In what is the latest in a series of mobile phone health scares, once the proteins enter brain tissue there is a higher risk of brain and nerve diseases such as Alzheimer's, Parkinson's and multiple sclerosis developing.
Within two minutes of exposure, the rats' brain tissue was found to be opened up to proteins and toxins contained in the blood after the defence mechanism was disabled.
Professor Leif Salford, the neurologist who carried out the study, told the paper: "We saw the opening of the blood-brain barrier even after a short exposure to radiation at the same level as mobile phones.
"We are not sure yet whether this is a harmful effect, but it seems that molecules such as proteins and toxins can pass out of the blood while the phone is switched on and cross into the brain."
The research could also cast doubt on current safety guidelines drawn up by the World Health Organisation after it was found the blood-brain barrier can be breached without the mobile phone emissions heating the rats' heads.

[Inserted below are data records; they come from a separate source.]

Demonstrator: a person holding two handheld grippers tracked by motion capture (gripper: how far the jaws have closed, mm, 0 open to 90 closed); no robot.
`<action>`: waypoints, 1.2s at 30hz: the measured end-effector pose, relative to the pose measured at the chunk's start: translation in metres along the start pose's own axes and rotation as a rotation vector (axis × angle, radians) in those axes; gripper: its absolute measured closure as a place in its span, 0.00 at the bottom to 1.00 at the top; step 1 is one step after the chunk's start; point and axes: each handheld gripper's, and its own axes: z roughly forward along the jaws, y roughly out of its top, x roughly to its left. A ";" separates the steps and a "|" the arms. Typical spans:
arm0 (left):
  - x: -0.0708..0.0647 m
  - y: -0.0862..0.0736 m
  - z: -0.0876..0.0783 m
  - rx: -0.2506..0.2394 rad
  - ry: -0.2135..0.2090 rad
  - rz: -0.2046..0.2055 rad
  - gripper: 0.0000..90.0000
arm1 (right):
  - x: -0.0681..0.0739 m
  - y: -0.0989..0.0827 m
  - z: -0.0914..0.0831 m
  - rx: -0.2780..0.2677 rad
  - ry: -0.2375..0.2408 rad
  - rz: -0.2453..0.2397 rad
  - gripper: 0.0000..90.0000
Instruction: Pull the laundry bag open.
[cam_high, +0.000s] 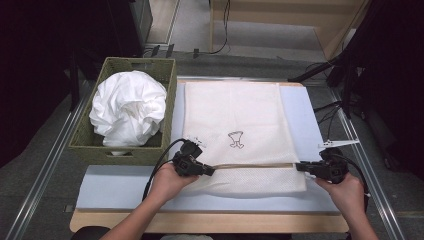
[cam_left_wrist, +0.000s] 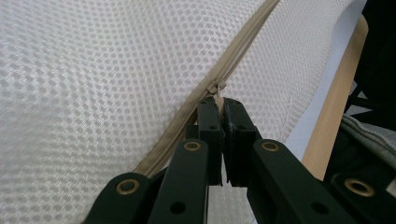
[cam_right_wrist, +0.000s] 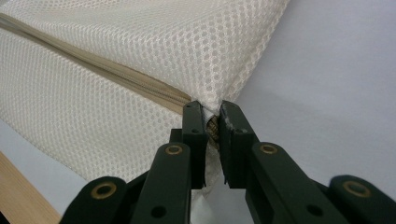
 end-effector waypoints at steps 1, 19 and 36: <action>-0.001 0.000 0.000 -0.002 0.005 -0.001 0.98 | 0.000 0.000 0.000 0.000 0.001 -0.003 0.92; 0.002 0.001 0.002 0.008 0.016 -0.008 0.98 | -0.001 0.000 0.000 0.003 0.001 -0.001 0.92; 0.005 -0.008 -0.010 0.014 0.045 -0.024 0.98 | 0.000 0.000 0.001 0.004 -0.005 -0.011 0.92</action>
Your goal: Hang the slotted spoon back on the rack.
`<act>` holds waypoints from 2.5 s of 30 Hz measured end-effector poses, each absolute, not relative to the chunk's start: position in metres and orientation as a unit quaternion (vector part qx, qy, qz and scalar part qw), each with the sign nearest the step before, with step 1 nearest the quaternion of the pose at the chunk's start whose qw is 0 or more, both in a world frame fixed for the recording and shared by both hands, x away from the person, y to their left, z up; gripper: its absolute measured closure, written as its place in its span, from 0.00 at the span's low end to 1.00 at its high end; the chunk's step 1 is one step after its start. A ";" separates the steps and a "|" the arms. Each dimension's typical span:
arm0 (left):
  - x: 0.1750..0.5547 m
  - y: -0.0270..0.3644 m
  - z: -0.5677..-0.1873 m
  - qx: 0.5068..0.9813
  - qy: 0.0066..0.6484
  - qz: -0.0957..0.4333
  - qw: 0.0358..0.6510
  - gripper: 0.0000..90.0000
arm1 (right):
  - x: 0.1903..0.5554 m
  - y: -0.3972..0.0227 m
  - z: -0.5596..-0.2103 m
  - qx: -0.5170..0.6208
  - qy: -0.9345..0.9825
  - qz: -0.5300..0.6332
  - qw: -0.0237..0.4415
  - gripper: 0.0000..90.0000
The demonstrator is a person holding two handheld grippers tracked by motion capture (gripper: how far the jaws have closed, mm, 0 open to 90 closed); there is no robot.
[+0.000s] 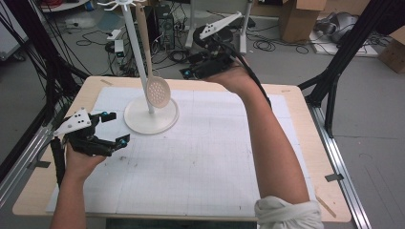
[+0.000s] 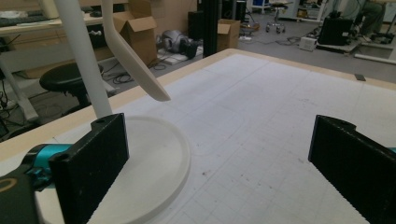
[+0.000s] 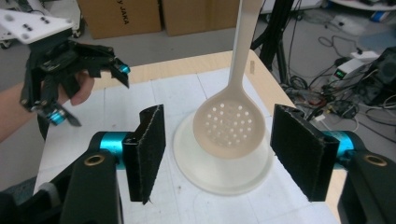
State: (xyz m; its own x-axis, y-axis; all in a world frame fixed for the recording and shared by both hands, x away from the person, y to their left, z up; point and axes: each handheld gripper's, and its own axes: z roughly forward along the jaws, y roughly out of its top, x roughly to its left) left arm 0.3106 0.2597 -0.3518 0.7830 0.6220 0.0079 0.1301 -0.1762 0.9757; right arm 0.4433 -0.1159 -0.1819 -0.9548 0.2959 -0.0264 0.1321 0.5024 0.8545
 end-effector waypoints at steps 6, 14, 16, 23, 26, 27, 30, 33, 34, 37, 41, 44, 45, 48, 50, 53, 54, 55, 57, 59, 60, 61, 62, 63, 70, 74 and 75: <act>0.311 0.254 -0.353 0.744 0.252 0.205 0.584 0.06 | 0.422 -0.143 -0.190 0.127 0.853 0.499 0.089 0.37; 0.311 0.254 -0.354 0.745 0.253 0.206 0.582 0.06 | 0.401 -0.176 -0.210 0.142 0.834 0.526 0.092 0.32; 0.311 0.254 -0.354 0.745 0.254 0.206 0.582 0.06 | 0.397 -0.181 -0.215 0.144 0.829 0.533 0.092 0.30; 0.311 0.253 -0.356 0.746 0.253 0.204 0.581 0.06 | 0.380 -0.207 -0.238 0.168 0.809 0.556 0.090 0.26; 0.312 0.252 -0.357 0.747 0.253 0.203 0.580 0.06 | 0.370 -0.222 -0.252 0.178 0.797 0.568 0.098 0.24; 0.312 0.252 -0.357 0.746 0.254 0.201 0.582 0.06 | 0.366 -0.226 -0.257 0.180 0.793 0.573 0.105 0.24; 0.313 0.251 -0.358 0.747 0.254 0.199 0.580 0.06 | 0.357 -0.237 -0.271 0.189 0.786 0.578 0.111 0.23; 0.313 0.251 -0.360 0.749 0.255 0.198 0.578 0.06 | 0.348 -0.246 -0.289 0.202 0.781 0.581 0.110 0.20; 0.313 0.251 -0.361 0.748 0.257 0.199 0.578 0.06 | 0.346 -0.249 -0.294 0.204 0.778 0.584 0.111 0.20; 0.314 0.251 -0.363 0.750 0.257 0.196 0.576 0.06 | 0.339 -0.256 -0.306 0.215 0.770 0.589 0.116 0.19; 0.314 0.248 -0.365 0.752 0.255 0.196 0.576 0.06 | 0.330 -0.266 -0.322 0.223 0.762 0.595 0.123 0.17; 0.315 0.246 -0.366 0.754 0.253 0.193 0.575 0.06 | 0.325 -0.273 -0.335 0.235 0.753 0.601 0.127 0.16; 0.315 0.245 -0.367 0.755 0.252 0.192 0.573 0.06 | 0.323 -0.275 -0.340 0.241 0.750 0.602 0.129 0.16; 0.316 0.244 -0.370 0.758 0.252 0.190 0.570 0.06 | 0.319 -0.281 -0.354 0.258 0.738 0.610 0.129 0.12; 0.318 0.244 -0.372 0.759 0.254 0.186 0.569 0.06 | 0.315 -0.285 -0.366 0.260 0.725 0.626 0.124 0.12; 0.319 0.243 -0.373 0.759 0.253 0.186 0.571 0.06 | 0.319 -0.287 -0.379 0.274 0.746 0.594 0.125 0.12; 0.318 0.244 -0.373 0.758 0.254 0.188 0.571 0.06 | 0.319 -0.288 -0.380 0.277 0.743 0.596 0.123 0.11; 0.318 0.244 -0.373 0.757 0.254 0.189 0.572 0.06 | 0.321 -0.289 -0.382 0.283 0.742 0.595 0.120 0.10; 0.318 0.245 -0.373 0.755 0.255 0.188 0.574 0.06 | 0.322 -0.288 -0.384 0.288 0.744 0.589 0.125 0.10; 0.319 0.246 -0.374 0.754 0.256 0.187 0.576 0.06 | 0.323 -0.288 -0.385 0.287 0.746 0.587 0.127 0.10; 0.320 0.247 -0.375 0.755 0.257 0.187 0.574 0.06 | 0.323 -0.288 -0.385 0.288 0.747 0.586 0.128 0.08; 0.320 0.247 -0.375 0.755 0.258 0.186 0.574 0.06 | 0.322 -0.289 -0.385 0.290 0.746 0.586 0.128 0.06; 0.320 0.246 -0.376 0.755 0.257 0.185 0.574 0.06 | 0.322 -0.289 -0.385 0.292 0.744 0.587 0.127 0.03; 0.320 0.246 -0.376 0.756 0.259 0.186 0.572 0.06 | 0.323 -0.290 -0.385 0.293 0.743 0.587 0.133 0.03; 0.318 0.245 -0.375 0.755 0.254 0.187 0.575 0.06 | 0.321 -0.292 -0.385 0.299 0.743 0.581 0.141 0.03; 0.318 0.245 -0.375 0.755 0.252 0.185 0.576 0.06 | 0.320 -0.292 -0.384 0.298 0.743 0.581 0.148 0.03; 0.318 0.245 -0.375 0.755 0.251 0.184 0.577 0.06 | 0.320 -0.292 -0.383 0.298 0.743 0.581 0.150 0.03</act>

Mobile phone makers insist radiation amounts are within safety guidelines and a report by the New Scientist earlier this year dismissed the notion that these microwaves could "cook" the brain.
"A mild bout of exercise will heat your head more than the puny microwaves that the devices emit," said the article.
Last month, an all-party committee of MPs also agreed there was no firm evidence to prove there was a health risk from mobile phones.